What makes me feel guilty though is that I want to end my marriage. This might sound strange but I still love my wife but unfortunately I don't see anyway for me to pursue the life that I want and still remain married. As a witness youth I avoided all the things that the society spoke out against, I learned to supress many of my desires and dreams in an effort to be a loyal witness. Now that I've decided to abandon that way of life I'm looking forward to enjoying many of the things that I've always wanted to do. One of them is to simply be able to live by myself. Beleive it or not I've never had a place of my own or known the feeling of being independent. I went from living with my family to living with my wife. I was strongly encouraged not to obtain a place of my own (as were the other young people in my area) until after I was married.
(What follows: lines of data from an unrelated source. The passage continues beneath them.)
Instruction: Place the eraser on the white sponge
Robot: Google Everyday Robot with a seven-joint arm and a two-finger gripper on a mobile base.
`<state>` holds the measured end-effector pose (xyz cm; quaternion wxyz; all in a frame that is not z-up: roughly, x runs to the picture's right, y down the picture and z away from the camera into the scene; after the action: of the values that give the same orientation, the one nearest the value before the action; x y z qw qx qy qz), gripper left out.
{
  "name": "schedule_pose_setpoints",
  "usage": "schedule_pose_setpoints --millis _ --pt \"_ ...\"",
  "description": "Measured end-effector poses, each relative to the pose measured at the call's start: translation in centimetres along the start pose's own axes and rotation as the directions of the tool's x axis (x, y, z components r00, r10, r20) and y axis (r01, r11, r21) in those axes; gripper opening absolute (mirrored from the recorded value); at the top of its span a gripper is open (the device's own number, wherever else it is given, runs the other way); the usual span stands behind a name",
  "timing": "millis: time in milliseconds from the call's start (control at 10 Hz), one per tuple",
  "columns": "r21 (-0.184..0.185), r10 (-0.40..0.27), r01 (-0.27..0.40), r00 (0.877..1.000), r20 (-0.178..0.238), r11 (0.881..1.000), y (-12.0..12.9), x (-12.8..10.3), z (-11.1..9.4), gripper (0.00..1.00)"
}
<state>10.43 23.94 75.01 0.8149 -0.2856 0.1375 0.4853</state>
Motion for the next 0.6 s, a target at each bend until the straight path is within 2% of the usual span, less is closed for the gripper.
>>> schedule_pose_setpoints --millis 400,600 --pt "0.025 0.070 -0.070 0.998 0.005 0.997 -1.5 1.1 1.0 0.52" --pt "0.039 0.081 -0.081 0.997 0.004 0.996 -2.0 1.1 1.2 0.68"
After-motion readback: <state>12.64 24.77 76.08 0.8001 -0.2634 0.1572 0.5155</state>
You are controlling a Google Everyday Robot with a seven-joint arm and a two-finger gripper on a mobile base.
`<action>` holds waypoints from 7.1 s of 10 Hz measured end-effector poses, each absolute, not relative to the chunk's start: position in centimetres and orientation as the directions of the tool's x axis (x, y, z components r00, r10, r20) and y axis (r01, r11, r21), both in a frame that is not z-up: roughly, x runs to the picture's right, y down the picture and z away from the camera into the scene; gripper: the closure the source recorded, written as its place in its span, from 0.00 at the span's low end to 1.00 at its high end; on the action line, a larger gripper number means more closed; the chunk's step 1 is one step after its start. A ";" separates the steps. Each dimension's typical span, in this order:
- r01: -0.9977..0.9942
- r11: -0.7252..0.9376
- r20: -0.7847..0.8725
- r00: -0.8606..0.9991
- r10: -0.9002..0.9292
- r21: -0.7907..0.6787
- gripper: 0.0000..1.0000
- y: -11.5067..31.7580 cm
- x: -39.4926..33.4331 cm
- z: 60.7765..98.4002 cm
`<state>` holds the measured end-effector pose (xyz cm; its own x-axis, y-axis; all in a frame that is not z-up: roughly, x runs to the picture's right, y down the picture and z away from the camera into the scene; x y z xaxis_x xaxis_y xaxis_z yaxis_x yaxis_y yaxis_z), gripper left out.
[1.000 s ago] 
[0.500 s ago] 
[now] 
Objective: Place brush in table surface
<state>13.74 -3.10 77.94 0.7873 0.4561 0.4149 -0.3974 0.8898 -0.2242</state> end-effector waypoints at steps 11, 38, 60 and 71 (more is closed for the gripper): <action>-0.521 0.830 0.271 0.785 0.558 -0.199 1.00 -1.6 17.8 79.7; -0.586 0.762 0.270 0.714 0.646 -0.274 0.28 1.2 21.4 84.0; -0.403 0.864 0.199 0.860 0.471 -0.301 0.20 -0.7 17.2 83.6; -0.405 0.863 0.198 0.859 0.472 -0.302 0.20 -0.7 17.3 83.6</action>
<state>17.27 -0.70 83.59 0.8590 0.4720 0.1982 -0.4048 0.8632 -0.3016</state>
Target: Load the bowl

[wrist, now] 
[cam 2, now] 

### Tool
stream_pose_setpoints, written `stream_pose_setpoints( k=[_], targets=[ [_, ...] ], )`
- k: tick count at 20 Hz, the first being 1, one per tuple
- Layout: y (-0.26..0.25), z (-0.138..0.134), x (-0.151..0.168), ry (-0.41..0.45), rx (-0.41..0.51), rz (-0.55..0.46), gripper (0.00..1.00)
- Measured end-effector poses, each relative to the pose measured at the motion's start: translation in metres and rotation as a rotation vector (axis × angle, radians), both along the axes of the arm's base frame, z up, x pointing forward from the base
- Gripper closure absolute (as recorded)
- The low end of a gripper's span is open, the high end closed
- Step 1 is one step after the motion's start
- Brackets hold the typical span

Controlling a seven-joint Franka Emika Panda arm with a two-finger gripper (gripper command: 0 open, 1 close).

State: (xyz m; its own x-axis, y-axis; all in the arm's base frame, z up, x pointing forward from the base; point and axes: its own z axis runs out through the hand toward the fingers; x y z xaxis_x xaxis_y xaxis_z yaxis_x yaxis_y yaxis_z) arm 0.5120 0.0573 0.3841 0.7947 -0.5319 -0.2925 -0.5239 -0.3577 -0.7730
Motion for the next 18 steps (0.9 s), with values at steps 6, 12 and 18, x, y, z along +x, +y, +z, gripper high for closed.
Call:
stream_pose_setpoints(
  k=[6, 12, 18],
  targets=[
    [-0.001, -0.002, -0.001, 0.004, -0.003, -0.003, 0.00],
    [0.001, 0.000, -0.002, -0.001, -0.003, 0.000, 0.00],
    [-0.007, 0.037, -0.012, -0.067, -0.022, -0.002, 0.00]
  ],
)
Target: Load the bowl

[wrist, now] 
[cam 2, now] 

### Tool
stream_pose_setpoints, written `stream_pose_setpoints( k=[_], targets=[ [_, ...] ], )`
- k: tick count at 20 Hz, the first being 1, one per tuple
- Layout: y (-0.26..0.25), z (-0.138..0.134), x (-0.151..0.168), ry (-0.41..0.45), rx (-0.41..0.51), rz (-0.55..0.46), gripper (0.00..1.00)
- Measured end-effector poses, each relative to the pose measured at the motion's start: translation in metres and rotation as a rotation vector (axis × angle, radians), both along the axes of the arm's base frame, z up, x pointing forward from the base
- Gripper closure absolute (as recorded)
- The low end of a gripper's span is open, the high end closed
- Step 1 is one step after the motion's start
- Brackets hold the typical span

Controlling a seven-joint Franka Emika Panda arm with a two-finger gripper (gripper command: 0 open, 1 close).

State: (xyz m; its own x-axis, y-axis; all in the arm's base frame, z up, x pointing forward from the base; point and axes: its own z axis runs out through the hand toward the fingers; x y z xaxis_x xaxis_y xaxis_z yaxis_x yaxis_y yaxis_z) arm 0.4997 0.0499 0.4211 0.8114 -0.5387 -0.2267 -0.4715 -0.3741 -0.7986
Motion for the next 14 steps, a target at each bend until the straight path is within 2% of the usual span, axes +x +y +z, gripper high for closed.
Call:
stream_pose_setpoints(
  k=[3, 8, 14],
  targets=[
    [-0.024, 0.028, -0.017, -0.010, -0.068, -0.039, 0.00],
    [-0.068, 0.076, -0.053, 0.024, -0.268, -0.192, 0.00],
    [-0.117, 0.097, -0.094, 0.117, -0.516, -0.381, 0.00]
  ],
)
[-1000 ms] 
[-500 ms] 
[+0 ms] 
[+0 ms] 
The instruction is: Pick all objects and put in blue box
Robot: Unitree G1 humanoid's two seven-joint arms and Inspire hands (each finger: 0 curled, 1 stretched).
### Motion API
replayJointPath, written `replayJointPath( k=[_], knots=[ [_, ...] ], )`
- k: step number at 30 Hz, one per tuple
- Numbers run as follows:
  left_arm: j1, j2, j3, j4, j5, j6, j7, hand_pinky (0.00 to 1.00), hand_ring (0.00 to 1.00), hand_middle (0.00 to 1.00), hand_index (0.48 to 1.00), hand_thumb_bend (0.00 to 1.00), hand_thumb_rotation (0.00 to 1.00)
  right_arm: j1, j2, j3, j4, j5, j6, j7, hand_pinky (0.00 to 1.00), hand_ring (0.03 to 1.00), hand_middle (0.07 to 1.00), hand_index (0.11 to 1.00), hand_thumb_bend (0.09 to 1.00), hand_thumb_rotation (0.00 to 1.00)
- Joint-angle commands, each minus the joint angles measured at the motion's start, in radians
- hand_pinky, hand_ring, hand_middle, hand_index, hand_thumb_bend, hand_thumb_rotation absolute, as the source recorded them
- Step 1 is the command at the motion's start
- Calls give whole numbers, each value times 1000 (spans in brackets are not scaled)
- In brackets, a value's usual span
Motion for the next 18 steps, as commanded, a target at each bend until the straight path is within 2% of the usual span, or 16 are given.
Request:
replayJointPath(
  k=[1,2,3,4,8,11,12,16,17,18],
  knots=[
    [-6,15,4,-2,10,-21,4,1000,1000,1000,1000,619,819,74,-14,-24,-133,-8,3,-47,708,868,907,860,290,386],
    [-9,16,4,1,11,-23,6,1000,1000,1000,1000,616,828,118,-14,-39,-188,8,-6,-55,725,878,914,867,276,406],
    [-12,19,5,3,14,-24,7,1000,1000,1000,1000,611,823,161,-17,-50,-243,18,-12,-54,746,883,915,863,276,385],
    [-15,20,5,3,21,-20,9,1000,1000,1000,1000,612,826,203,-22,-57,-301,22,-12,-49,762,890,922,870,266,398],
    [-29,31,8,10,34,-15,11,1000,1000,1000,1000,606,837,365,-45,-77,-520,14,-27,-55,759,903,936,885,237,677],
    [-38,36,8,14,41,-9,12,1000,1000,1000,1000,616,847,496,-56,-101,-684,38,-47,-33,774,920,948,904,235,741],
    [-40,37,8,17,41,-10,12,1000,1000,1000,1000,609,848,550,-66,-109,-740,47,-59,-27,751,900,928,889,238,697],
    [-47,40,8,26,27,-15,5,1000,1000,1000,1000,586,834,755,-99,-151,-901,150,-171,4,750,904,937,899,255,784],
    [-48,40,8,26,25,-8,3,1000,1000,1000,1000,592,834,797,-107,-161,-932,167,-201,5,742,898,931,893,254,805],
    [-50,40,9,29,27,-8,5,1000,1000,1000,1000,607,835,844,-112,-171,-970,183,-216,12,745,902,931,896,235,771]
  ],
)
I know it will hurt my wife deeply if I end our marriage but on the other hand I don't find my life enjoyable the way it presently is. Every morning that I wake up is exactly like any other, nothing in particular to be excited about just the same old schedule. Go to work, go to the meetings, prepare talks, spend time with the in-laws, etc. I may have been happier in my current situation a few years down the line but right now I find no happiness in life at the moment. While I would'nt say that I'm depressed, I'm far from being satisfied with my current situation. I'll be 30 years old in 8 days but I feel like I know so little about life.
What would you do if you were in a similar position?